## WHAT THE TASK REQUIRES
Copy each line of the entries that contains the word "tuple".

[Records from a dataset]
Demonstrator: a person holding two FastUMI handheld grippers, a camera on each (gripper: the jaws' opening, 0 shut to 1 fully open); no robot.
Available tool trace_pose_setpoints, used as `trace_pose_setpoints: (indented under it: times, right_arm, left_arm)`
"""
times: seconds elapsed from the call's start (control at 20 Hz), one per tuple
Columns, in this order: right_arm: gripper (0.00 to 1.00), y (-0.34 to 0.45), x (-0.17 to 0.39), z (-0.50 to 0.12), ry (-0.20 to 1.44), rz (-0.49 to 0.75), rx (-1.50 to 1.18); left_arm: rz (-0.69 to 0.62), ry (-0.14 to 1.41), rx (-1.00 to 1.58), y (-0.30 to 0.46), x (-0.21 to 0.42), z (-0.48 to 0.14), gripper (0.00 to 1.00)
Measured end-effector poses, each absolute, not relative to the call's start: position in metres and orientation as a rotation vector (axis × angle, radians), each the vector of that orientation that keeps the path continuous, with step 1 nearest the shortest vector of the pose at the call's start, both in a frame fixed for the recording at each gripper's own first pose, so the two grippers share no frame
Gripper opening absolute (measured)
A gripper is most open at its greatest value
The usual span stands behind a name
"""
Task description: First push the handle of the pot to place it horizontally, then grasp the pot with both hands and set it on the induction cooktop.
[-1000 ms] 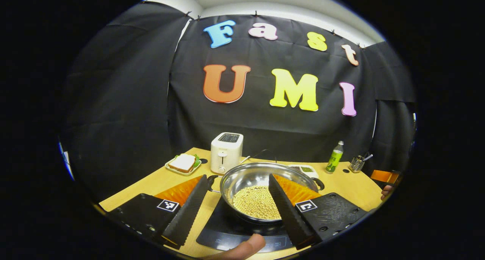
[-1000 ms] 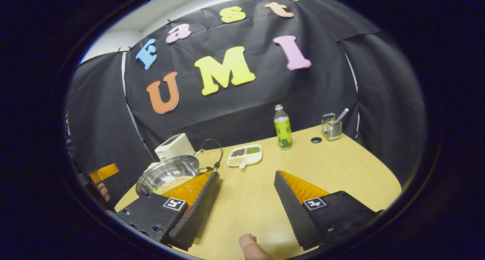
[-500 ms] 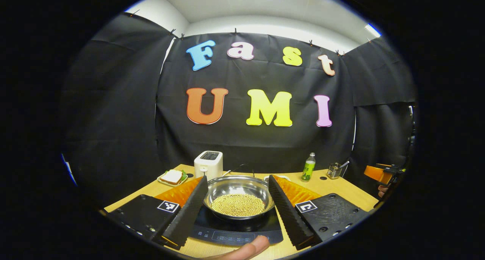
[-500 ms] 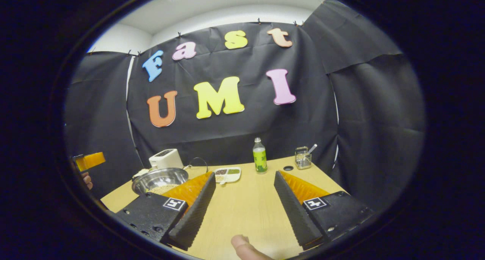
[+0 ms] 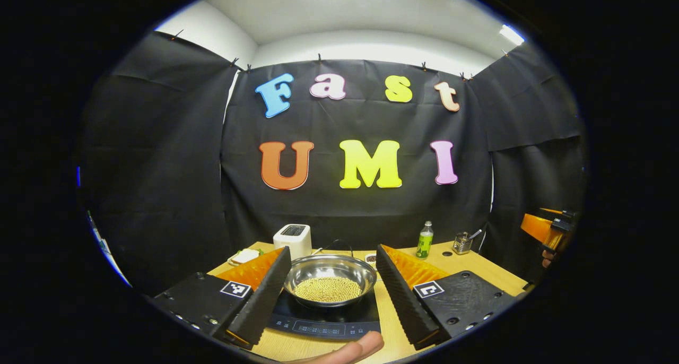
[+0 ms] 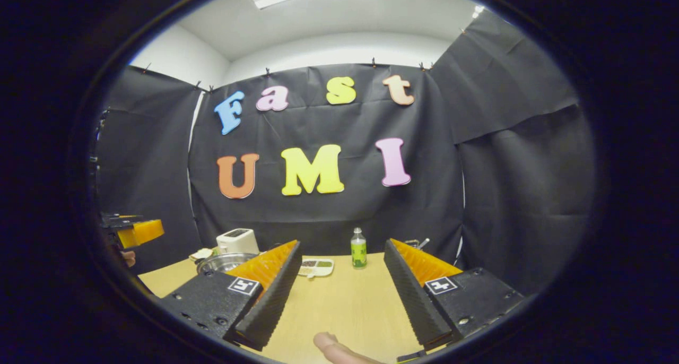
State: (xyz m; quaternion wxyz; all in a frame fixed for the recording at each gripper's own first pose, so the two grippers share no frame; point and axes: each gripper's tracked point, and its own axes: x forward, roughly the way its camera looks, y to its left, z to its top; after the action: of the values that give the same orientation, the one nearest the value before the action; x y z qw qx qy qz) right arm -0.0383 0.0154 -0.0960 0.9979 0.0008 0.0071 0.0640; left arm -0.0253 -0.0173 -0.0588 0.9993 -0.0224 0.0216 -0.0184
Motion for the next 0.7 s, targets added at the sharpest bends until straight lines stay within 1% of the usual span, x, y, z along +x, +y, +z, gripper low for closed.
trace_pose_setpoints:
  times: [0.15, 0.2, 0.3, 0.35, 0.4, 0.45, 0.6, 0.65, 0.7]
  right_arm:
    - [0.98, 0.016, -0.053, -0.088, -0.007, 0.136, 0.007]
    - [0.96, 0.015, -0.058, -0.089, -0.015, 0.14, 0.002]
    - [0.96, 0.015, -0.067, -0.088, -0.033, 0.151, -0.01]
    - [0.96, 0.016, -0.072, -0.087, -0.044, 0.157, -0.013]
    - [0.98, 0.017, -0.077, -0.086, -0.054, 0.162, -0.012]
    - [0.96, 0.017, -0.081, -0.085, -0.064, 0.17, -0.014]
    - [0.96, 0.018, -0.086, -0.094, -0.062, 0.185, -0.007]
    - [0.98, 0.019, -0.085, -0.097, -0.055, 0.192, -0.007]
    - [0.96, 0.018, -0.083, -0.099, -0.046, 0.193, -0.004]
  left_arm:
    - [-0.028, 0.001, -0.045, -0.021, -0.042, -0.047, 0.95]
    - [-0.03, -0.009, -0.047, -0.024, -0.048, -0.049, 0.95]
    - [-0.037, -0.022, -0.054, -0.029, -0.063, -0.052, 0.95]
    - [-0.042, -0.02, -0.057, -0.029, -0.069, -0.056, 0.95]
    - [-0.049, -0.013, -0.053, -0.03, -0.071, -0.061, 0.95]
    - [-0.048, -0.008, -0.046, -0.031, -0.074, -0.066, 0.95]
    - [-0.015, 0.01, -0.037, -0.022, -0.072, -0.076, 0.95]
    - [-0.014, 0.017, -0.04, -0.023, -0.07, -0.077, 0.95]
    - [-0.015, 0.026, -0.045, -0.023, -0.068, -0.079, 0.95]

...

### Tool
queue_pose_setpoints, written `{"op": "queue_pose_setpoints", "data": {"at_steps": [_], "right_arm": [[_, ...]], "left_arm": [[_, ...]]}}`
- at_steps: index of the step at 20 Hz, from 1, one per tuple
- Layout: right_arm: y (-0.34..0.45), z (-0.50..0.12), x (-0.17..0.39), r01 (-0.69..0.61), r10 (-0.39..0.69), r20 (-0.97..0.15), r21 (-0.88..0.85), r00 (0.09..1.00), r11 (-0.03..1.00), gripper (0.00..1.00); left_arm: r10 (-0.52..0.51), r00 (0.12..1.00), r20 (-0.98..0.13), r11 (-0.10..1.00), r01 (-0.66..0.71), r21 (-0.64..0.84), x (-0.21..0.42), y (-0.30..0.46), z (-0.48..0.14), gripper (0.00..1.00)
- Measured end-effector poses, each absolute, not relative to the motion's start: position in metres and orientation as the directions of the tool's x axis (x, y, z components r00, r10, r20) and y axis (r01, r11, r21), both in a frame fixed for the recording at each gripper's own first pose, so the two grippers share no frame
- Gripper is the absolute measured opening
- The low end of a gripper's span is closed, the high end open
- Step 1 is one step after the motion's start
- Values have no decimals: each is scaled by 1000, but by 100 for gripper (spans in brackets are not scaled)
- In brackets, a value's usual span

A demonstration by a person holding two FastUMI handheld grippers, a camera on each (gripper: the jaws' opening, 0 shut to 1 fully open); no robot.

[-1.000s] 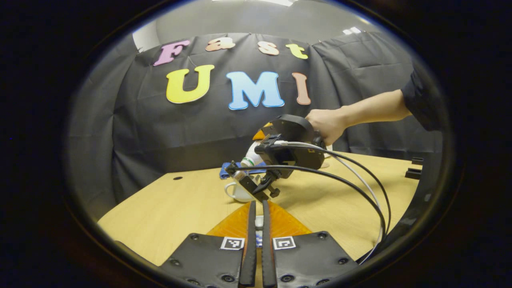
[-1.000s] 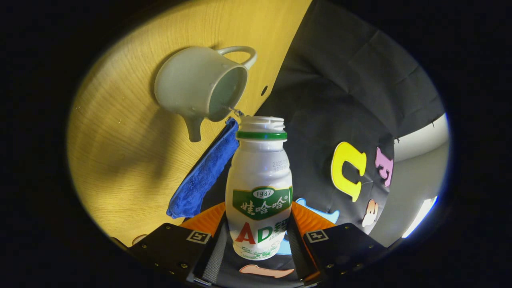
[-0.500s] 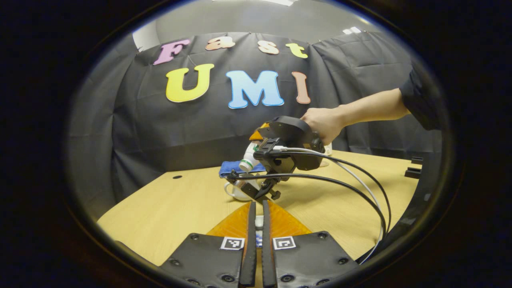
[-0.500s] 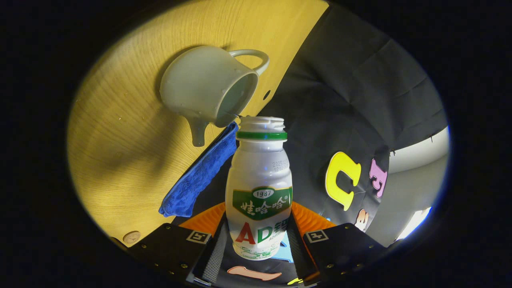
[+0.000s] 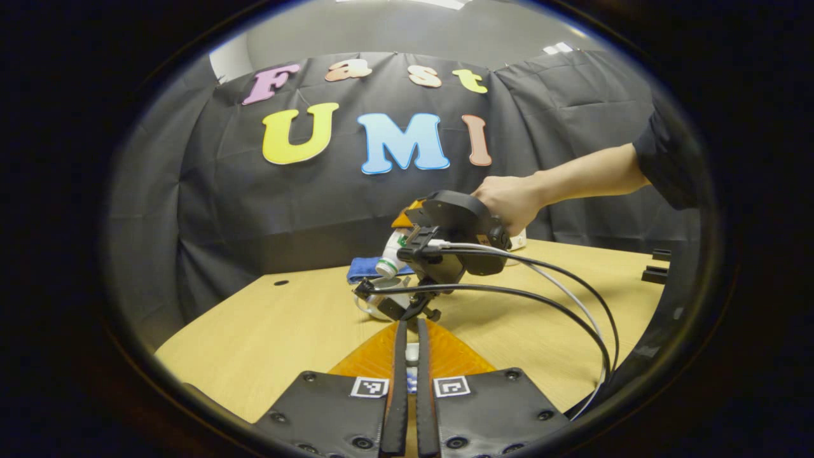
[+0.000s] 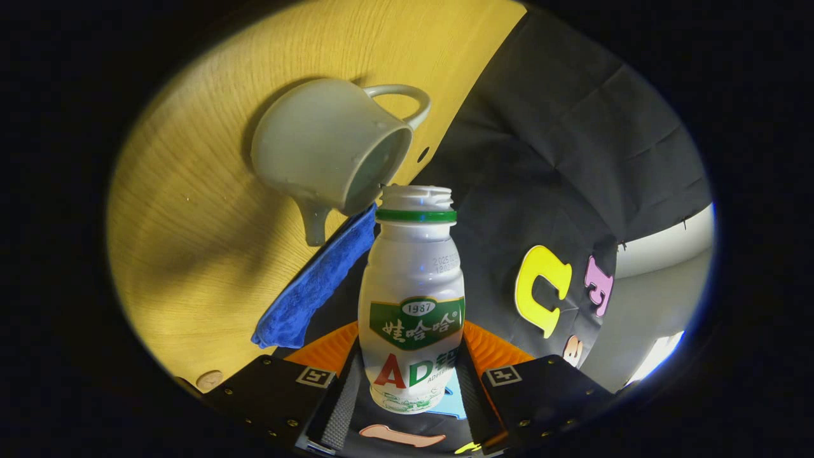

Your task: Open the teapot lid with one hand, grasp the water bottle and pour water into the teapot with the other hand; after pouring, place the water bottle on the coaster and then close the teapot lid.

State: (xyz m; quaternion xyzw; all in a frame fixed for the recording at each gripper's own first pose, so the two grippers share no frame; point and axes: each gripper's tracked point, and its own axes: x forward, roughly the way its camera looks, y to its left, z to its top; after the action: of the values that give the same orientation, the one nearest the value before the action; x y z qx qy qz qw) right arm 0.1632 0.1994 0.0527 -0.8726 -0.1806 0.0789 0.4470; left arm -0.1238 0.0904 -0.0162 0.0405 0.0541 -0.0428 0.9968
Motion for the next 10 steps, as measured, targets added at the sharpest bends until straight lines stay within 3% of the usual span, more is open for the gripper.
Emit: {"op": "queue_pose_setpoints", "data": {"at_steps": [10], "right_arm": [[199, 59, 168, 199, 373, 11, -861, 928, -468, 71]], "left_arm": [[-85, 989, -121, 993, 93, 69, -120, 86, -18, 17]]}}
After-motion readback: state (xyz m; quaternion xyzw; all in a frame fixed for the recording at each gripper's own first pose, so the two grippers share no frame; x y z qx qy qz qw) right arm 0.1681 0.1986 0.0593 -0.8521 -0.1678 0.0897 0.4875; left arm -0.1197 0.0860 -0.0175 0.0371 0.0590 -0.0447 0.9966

## ANSWER FOR THE TASK
times: seconds elapsed from the call's start (control at 20 Hz), one per tuple
- at_steps: index of the step at 20 Hz, from 1, one per tuple

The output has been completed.